Turning Season Within
posted on 3/2008 By:
In the short time I’ve spent with Draconian and their new album, they’ve very quickly won me over. Turning Season Within is nothing less than a sterling example of expertly-written death/doom from this Swedish band. For those not normally into the genre, let me assure you this album is far from being an all-out mourn-fest. Rather it’s a highly dynamic release which pays as much attention to heaviness and groove as it does on creating an atmosphere of sadness and desolation. Everything on this release from the production to the songwriting is top-notch, and is surely one of the doom highlights of 2008 thus far.

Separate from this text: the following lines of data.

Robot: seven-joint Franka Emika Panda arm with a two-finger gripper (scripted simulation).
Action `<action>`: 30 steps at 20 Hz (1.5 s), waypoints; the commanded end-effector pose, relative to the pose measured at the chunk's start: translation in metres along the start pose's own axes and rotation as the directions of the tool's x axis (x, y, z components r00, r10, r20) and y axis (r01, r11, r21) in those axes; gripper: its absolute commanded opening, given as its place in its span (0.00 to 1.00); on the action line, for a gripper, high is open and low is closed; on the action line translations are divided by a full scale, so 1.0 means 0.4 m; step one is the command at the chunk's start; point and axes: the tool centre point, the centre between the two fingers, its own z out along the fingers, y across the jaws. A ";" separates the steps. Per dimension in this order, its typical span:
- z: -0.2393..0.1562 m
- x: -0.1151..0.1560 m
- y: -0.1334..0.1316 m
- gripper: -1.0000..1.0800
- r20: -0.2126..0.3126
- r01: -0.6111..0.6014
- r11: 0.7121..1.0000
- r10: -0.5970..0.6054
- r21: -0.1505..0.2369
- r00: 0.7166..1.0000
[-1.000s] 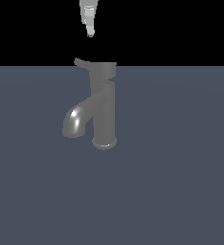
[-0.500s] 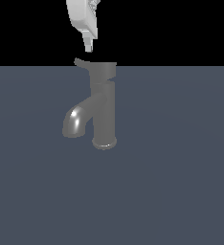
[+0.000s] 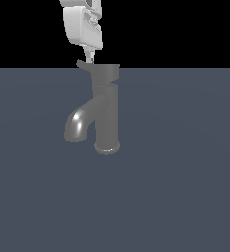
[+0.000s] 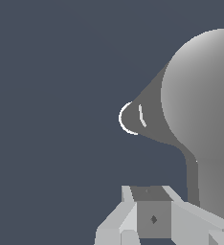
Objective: Turn on the faucet by rotating a designated handle.
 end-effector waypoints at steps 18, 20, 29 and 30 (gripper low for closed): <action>0.020 -0.028 0.042 0.00 0.005 -0.046 0.999 0.046 0.001 0.999; 0.020 -0.034 0.059 0.00 0.005 -0.046 0.999 0.046 0.001 0.999; 0.020 -0.060 0.137 0.00 0.005 -0.047 0.999 0.047 0.001 0.999; 0.020 -0.060 0.137 0.00 0.005 -0.047 0.999 0.047 0.001 0.999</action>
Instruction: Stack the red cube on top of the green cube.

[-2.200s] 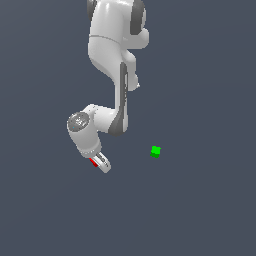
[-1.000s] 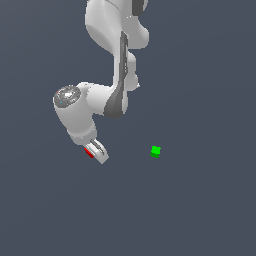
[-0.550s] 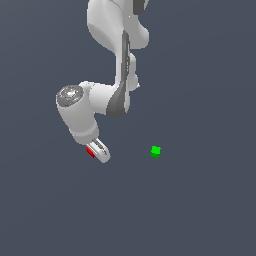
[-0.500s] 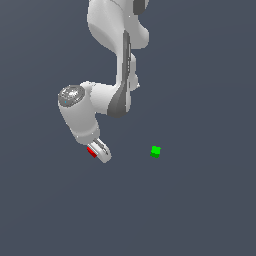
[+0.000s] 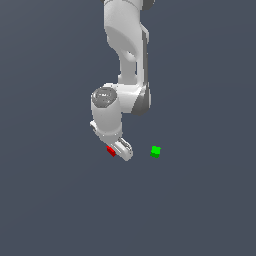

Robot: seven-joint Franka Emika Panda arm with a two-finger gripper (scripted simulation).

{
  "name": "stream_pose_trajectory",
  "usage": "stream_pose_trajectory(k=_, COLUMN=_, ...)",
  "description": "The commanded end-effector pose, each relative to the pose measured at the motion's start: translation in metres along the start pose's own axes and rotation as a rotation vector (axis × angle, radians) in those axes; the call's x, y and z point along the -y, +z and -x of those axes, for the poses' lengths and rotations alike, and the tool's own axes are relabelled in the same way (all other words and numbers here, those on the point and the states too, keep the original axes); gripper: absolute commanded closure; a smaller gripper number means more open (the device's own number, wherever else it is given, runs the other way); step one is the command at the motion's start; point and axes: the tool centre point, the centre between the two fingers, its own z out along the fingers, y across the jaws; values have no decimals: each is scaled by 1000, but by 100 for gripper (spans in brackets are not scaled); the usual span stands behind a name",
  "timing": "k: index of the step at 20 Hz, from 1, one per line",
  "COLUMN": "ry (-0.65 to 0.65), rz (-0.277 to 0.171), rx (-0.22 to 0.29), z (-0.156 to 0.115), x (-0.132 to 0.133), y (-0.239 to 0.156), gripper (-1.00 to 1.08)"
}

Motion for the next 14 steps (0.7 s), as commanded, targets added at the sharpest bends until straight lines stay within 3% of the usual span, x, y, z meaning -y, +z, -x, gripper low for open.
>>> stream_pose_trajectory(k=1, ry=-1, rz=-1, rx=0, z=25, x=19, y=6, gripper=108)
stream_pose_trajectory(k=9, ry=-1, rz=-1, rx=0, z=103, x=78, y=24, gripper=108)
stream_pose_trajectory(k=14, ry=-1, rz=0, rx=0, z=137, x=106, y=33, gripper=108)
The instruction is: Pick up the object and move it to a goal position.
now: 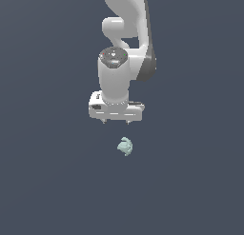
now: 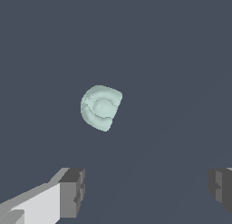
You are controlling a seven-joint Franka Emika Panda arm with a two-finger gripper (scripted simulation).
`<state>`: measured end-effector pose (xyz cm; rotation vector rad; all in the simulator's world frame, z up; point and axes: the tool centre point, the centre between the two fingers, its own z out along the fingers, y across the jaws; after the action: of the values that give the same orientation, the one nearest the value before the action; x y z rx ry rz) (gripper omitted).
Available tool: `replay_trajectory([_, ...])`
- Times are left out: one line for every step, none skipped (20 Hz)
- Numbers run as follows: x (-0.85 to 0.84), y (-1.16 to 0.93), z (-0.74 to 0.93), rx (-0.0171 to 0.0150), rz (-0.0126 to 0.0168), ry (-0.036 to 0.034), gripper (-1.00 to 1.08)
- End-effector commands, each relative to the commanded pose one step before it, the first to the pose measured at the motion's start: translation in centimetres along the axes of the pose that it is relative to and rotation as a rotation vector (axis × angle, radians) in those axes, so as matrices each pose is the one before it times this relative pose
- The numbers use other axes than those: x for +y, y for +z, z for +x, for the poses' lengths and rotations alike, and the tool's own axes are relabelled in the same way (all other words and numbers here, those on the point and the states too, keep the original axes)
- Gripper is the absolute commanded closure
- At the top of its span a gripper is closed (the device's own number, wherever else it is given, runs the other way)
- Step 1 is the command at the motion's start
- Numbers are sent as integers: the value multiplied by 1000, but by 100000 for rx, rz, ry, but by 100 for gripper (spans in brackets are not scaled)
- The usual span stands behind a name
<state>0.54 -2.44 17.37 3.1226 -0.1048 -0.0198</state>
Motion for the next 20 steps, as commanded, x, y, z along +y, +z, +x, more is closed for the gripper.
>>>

The first thing to strike me about Turning Season Within is how huge it sounds, with the drums and guitars in particular achieving the perfect balance between clarity and crunch. The treatment of the vocals and synths is just as impressive - every element here sounds great. I’m sure nobody was expecting anything less from the production so with that out of the way, what about the songs? Put simply, they’re excellent, every single one. These tracks are very consistent, and the gap between my favorite and least favorite song is about as big as a fly’s brain.

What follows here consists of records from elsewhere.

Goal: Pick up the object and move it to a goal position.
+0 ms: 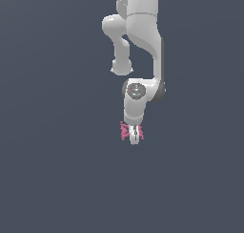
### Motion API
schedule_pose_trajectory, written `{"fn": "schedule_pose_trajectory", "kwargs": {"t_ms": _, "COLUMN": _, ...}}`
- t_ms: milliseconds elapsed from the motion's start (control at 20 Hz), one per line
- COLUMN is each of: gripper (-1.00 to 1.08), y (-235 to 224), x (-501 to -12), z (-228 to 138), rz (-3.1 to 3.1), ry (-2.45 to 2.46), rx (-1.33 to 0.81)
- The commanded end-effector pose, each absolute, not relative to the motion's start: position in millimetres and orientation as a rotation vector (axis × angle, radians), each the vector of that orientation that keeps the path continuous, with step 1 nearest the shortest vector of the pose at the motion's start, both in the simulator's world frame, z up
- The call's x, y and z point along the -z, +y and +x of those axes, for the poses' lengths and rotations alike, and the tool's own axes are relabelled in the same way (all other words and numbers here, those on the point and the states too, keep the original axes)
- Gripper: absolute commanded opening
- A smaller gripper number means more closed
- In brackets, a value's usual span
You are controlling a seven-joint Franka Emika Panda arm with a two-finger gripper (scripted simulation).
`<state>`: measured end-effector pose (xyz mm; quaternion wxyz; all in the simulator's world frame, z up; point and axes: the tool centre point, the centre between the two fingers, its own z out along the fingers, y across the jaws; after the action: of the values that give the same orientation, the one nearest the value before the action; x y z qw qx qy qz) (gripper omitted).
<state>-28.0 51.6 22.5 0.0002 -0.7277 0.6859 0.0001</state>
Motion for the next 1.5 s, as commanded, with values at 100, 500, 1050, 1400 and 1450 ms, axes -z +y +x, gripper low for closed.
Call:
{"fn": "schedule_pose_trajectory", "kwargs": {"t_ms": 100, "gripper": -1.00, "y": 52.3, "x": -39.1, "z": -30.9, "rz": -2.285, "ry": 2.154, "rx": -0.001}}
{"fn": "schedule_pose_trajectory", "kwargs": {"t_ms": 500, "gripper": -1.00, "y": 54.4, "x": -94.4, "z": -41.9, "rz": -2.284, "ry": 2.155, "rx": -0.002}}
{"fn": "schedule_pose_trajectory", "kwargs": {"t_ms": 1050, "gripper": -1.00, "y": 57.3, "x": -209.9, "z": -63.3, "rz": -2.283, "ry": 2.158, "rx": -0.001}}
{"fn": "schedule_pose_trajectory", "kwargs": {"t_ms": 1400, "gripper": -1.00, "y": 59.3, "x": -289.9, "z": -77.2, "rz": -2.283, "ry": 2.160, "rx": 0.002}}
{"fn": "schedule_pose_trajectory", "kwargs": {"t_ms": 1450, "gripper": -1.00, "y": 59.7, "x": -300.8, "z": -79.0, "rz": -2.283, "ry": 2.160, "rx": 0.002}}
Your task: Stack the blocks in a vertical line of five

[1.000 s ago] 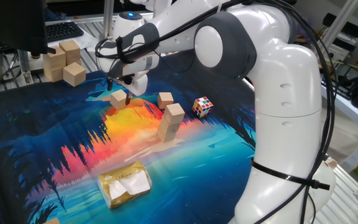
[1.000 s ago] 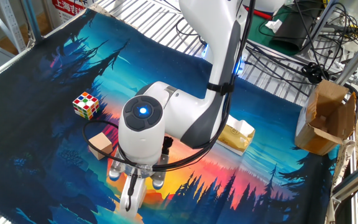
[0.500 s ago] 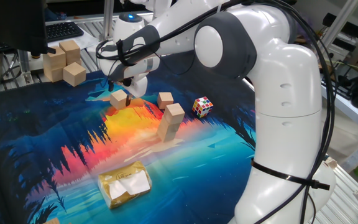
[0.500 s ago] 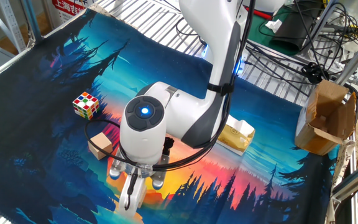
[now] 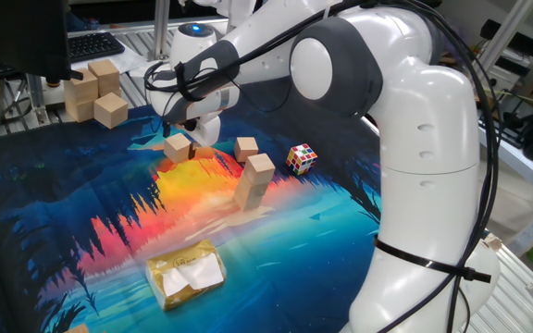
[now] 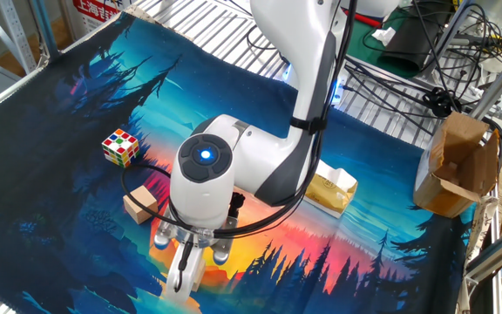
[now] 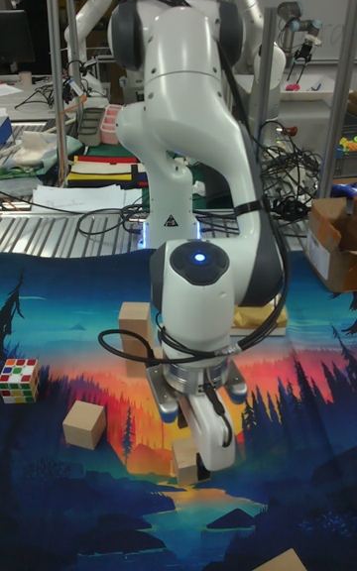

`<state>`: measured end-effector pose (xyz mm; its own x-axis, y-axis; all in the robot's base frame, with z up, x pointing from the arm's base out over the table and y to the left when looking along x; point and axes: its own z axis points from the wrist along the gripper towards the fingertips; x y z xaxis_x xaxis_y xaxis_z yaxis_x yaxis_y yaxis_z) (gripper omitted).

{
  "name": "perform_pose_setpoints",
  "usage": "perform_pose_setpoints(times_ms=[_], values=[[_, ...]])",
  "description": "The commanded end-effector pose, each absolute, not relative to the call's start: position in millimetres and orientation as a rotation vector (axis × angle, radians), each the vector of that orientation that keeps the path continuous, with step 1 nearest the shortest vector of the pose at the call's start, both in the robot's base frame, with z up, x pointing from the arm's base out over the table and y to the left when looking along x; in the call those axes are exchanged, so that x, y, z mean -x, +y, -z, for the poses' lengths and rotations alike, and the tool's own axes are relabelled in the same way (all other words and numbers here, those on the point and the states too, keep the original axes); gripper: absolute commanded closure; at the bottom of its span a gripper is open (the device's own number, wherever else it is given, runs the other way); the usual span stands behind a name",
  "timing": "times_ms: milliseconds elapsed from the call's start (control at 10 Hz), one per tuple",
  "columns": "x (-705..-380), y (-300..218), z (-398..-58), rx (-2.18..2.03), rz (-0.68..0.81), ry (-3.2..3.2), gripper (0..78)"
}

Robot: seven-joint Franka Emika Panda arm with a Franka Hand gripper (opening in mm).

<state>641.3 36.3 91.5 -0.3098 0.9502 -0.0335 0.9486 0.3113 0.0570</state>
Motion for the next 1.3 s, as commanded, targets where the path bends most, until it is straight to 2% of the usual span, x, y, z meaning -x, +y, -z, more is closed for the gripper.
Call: perform_pose_setpoints(times_ms=[100, 900, 1000, 1300], values=[[-641.2, 35.7, -91.9, -1.806, -0.046, 2.492, 0.1], [-641.3, 35.5, -91.8, -1.806, -0.050, 2.489, 0.1], [-641.3, 35.5, -91.8, -1.808, -0.050, 2.488, 76.3], [-641.3, 35.5, -91.8, -1.808, -0.050, 2.488, 76.3]])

I’m pleasantly surprised by the catchiness and general accessibility of Turning Season Within. Songs like “When I Wake” and “Not Breathing” have me bopping along quite a bit, such is their emphasis on groove and hook-laden riffs. The deathly vocals of Anders Jacobsson are perfectly suited to the heavier parts of songs, and yet whenever the sweet voice of Lisa Johansson pops up it never seems out of place, despite the massive contrast. As much as I love the tightly-knit shorter numbers on this album, it’s the longer tracks that stand out, in particular “Earthbound” and the brilliant “Morphine Cloud”. The former is the archetypal death/doom song, dripping with sorrow and conjuring a depressing air of inevitability. The vocal intensity, particularly from Jacobsson, is outstanding. “Morphine…” meanwhile has a chilling funereal intro before launching into a mournful, epic procession with Johansson’s vocals taking the spotlight. It’s the slowest, most diverse and emotionally powerful song on the album. Great stuff all round.
Draconian have further cemented their place in the elite of doom metal bands with Turning Season Within. While the band doesn’t stray too far from the recipe it sets out early on, it’s such a potent and delicious one that I’m not complaining. The production, musicianship and song craft are all of a very high standard and a joy to behold. Despite the feelings of loss and sadness coursing through these songs, the music often has a desperate, invigorating energy to it. Draconian achieve a terrific balance between beauty and ferocity, and have delivered a highly accomplished release that has quickly become one of my favorites of the year so far.